## Your goal
Give all the records again, with no alterations.

## Recorded information
----

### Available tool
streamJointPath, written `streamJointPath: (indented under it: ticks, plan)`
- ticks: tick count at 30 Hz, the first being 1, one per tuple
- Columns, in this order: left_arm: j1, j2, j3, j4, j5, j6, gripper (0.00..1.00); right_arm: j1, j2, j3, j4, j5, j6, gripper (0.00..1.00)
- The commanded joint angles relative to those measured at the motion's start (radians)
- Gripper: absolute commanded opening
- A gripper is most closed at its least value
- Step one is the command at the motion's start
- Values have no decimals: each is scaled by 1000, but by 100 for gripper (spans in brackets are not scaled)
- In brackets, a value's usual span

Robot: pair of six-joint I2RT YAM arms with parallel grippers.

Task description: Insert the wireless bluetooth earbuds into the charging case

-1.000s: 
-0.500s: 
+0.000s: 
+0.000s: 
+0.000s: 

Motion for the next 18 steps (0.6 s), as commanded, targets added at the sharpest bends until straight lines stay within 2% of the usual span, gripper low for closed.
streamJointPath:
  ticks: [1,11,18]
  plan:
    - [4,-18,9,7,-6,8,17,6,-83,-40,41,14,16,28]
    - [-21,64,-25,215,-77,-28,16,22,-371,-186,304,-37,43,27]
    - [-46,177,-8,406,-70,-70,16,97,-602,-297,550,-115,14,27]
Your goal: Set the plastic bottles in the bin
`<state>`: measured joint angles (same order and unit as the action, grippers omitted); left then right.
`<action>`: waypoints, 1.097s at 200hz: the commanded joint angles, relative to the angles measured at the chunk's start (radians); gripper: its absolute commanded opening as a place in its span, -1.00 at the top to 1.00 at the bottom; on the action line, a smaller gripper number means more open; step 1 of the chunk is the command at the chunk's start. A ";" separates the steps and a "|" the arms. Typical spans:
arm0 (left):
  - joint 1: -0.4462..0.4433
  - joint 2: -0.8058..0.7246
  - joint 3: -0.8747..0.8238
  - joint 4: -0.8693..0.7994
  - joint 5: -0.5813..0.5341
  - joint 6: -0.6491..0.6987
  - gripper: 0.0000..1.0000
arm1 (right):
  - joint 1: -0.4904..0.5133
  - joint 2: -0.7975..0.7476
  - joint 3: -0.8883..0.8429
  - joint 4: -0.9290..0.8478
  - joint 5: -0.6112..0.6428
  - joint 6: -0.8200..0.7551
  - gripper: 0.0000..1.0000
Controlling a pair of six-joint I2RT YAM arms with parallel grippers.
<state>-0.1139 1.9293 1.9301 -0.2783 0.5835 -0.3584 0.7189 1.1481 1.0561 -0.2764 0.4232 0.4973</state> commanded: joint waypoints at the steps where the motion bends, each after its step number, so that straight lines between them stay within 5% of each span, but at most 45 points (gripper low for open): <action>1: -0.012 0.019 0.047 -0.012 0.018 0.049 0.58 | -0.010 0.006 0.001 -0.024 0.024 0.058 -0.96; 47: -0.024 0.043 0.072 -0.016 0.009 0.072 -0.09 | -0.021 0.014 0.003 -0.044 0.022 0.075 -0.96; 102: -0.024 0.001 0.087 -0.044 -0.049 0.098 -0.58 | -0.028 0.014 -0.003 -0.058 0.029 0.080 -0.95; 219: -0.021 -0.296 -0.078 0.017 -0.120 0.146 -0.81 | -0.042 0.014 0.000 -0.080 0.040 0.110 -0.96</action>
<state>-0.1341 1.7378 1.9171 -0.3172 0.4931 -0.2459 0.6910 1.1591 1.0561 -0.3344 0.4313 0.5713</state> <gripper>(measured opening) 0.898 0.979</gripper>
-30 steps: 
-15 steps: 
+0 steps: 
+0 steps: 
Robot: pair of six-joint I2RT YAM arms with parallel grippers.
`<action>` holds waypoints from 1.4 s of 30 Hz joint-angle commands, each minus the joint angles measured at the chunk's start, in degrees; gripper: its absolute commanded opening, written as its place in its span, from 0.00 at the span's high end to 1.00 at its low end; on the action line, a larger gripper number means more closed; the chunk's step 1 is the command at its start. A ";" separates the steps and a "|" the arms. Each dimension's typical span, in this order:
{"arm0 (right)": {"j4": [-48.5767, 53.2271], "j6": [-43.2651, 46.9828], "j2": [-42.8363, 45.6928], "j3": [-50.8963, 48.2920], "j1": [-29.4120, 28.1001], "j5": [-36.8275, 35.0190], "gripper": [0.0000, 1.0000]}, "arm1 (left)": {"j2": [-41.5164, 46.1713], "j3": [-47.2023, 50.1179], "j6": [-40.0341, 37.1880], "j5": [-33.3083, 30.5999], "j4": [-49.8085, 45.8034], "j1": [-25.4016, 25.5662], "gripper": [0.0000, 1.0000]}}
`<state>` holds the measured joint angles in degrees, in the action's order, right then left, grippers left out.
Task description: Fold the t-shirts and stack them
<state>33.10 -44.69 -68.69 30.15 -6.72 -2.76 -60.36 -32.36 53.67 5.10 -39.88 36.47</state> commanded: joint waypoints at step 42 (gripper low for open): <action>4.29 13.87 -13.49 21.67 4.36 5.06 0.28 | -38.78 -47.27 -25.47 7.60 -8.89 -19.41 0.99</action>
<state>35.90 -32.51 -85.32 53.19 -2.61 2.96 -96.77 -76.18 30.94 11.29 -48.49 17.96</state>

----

## Solution to the exercise
### Available tool
streamJointPath, written `streamJointPath: (indented under it: ticks, plan)`
- ticks: tick count at 30 Hz, the first being 1, one per tuple
- Columns, in this order: left_arm: j1, j2, j3, j4, j5, j6, gripper (0.00..1.00); right_arm: j1, j2, j3, j4, j5, j6, gripper (0.00..1.00)
- The commanded joint angles relative to those measured at the motion's start (radians)
- Gripper: absolute commanded opening
- A gripper is most closed at its least value
- Step one is the command at the motion's start
- Values have no decimals: each is scaled by 1000, but by 100 for gripper (spans in brackets are not scaled)
- In brackets, a value's usual span

Robot: pair of six-joint I2RT YAM arms with parallel grippers.

Task description: Insert the wireless bluetooth earbuds into the charging case

-1.000s: 
-0.500s: 
+0.000s: 
+0.000s: 
+0.000s: 

Motion for the next 18 steps (0.6 s), as commanded, targets added at the sharpest bends until straight lines stay within 2% of the usual span, gripper low for closed.
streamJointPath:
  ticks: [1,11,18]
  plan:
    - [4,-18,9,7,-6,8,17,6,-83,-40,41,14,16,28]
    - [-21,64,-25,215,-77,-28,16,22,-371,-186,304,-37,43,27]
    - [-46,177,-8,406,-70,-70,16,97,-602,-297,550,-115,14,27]
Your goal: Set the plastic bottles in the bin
`<state>`: measured joint angles (same order and unit as the action, grippers omitted); left then right.
`<action>`: waypoints, 1.097s at 200hz: the commanded joint angles, relative to the angles measured at the chunk's start (radians); gripper: its absolute commanded opening as a place in its span, -1.00 at the top to 1.00 at the bottom; on the action line, a smaller gripper number means more open; step 1 of the chunk is the command at the chunk's start. A ";" separates the steps and a "|" the arms. Typical spans:
arm0 (left):
  - joint 1: -0.4462..0.4433
  - joint 2: -0.8058..0.7246
  - joint 3: -0.8747..0.8238
  - joint 4: -0.8693..0.7994
  - joint 5: -0.5813..0.5341
  - joint 6: -0.6491..0.6987
  - gripper: 0.0000..1.0000
arm1 (right):
  - joint 1: -0.4904..0.5133
  - joint 2: -0.7975..0.7476
  - joint 3: -0.8883..0.8429
  - joint 4: -0.9290..0.8478
  - joint 5: -0.6112..0.6428
  - joint 6: -0.8200..0.7551
  - gripper: 0.0000..1.0000
Controlling a pair of six-joint I2RT YAM arms with parallel grippers.
<state>-0.1139 1.9293 1.9301 -0.2783 0.5835 -0.3584 0.7189 1.1481 1.0561 -0.2764 0.4232 0.4973</state> commanded: joint waypoints at the steps where the motion bends, each after its step number, so that straight lines between them stay within 5% of each span, but at most 45 points (gripper low for open): <action>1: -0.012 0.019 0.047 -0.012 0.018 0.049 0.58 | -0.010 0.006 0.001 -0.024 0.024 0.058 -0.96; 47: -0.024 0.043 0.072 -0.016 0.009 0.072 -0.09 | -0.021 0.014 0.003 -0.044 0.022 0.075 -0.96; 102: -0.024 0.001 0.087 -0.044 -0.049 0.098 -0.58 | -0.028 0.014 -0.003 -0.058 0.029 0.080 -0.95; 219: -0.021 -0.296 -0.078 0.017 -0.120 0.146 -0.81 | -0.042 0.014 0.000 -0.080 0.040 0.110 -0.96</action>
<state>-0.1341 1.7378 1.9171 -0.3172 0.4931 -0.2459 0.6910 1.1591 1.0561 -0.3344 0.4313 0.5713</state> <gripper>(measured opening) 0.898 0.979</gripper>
-30 steps: 
-15 steps: 
+0 steps: 
+0 steps: 
Robot: pair of six-joint I2RT YAM arms with parallel grippers.
`<action>` holds waypoints from 1.4 s of 30 Hz joint-angle commands, each minus the joint angles measured at the chunk's start, in degrees; gripper: its absolute commanded opening, written as its place in its span, from 0.00 at the span's high end to 1.00 at its low end; on the action line, a larger gripper number means more closed; the chunk's step 1 is the command at its start. A ";" separates the steps and a "|" the arms. Each dimension's typical span, in this order:
{"arm0 (right)": {"j4": [-48.5767, 53.2271], "j6": [-43.2651, 46.9828], "j2": [-42.8363, 45.6928], "j3": [-50.8963, 48.2920], "j1": [-29.4120, 28.1001], "j5": [-36.8275, 35.0190], "gripper": [0.0000, 1.0000]}, "arm1 (left)": {"j2": [-41.5164, 46.1713], "j3": [-47.2023, 50.1179], "j6": [-40.0341, 37.1880], "j5": [-33.3083, 30.5999], "j4": [-49.8085, 45.8034], "j1": [-25.4016, 25.5662], "gripper": [0.0000, 1.0000]}}
`<state>` holds the measured joint angles in degrees, in the action's order, right then left, grippers left out.
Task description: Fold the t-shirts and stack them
<state>33.10 -44.69 -68.69 30.15 -6.72 -2.76 -60.36 -32.36 53.67 5.10 -39.88 36.47</state> commanded: joint waypoints at step 42 (gripper low for open): <action>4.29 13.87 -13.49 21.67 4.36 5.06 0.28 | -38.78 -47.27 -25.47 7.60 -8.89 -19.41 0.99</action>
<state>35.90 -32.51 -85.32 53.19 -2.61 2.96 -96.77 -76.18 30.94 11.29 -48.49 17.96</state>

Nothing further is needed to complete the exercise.